** THE TASK **
Each line of the material must be returned exactly.
______________________________
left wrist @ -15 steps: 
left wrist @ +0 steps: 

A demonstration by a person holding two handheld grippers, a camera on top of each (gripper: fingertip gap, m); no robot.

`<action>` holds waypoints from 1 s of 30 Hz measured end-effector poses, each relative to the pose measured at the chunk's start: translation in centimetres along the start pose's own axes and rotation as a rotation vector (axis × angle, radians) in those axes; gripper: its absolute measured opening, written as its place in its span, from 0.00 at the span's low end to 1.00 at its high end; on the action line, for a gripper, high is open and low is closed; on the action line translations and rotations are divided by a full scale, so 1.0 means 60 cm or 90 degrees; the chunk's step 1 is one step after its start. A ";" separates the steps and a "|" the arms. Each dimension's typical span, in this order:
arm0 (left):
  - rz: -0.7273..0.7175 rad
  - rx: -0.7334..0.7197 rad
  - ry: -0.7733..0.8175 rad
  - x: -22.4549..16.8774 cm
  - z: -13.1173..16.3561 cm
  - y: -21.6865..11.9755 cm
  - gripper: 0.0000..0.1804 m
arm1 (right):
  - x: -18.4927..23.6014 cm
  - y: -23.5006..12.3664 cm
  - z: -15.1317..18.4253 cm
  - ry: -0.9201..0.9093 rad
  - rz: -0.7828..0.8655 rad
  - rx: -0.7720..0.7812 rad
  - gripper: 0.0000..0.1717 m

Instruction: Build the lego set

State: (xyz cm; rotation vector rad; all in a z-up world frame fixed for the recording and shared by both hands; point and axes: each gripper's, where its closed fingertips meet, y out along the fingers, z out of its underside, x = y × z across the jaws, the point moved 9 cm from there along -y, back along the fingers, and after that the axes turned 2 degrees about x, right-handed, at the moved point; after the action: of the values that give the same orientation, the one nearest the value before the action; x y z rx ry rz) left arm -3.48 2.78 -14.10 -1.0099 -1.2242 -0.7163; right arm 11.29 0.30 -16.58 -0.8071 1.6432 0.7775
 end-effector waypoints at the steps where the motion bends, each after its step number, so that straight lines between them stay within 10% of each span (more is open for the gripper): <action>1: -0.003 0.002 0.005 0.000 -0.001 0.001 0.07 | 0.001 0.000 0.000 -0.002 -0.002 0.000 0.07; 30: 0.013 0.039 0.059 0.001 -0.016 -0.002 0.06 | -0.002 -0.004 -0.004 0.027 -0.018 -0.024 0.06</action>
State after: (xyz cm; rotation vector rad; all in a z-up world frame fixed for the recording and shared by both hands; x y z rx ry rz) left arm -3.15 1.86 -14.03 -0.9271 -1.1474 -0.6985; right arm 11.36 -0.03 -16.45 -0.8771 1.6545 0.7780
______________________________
** ANSWER SECTION **
left wrist @ -15 steps: 
left wrist @ +0 steps: 

A demonstration by a person holding two handheld grippers, a camera on top of each (gripper: fingertip gap, m); no robot.

`<action>` holds waypoints from 1 s of 30 Hz measured end-effector poses, each relative to the pose measured at the chunk's start: translation in centimetres along the start pose's own axes and rotation as a rotation vector (axis × angle, radians) in those axes; gripper: its absolute measured opening, written as its place in its span, from 0.00 at the span's low end to 1.00 at its high end; on the action line, for a gripper, high is open and low is closed; on the action line translations and rotations are divided by a full scale, so 1.0 means 60 cm or 90 degrees; the chunk's step 1 is one step after its start. A ";" separates the steps and a "|" the arms. Each dimension's typical span, in this order:
arm0 (left):
  - rz: -0.7273..0.7175 rad
  - rx: -0.7334..0.7197 rad
  - ry: -0.7733..0.8175 rad
  - x: -22.4549..16.8774 cm
  - z: -13.1173..16.3561 cm
  - y: -21.6865..11.9755 cm
  - gripper: 0.0000..0.1804 m
arm1 (right):
  - x: -18.4927..23.6014 cm
  - y: -23.5006..12.3664 cm
  - z: -15.1317..18.4253 cm
  - ry: -0.9201..0.9093 rad
  - rz: -0.7828..0.8655 rad
  - rx: -0.7720..0.7812 rad
  - gripper: 0.0000..0.1717 m

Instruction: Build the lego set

State: (xyz cm; rotation vector rad; all in a z-up world frame fixed for the recording and shared by both hands; point and axes: each gripper's, where its closed fingertips meet, y out along the fingers, z out of its underside, x = y × z across the jaws, the point moved 9 cm from there along -y, back along the fingers, and after that the axes turned 2 degrees about x, right-handed, at the moved point; after the action: of the values that give the same orientation, the one nearest the value before the action; x y z rx ry rz) left arm -3.48 2.78 -14.10 -1.0099 -1.2242 -0.7163; right arm 11.29 0.30 -16.58 -0.8071 1.6432 0.7775
 end-effector waypoints at the steps where the motion bends, each after its step number, so that straight lines between them stay within 10% of each span (more is open for the gripper): <action>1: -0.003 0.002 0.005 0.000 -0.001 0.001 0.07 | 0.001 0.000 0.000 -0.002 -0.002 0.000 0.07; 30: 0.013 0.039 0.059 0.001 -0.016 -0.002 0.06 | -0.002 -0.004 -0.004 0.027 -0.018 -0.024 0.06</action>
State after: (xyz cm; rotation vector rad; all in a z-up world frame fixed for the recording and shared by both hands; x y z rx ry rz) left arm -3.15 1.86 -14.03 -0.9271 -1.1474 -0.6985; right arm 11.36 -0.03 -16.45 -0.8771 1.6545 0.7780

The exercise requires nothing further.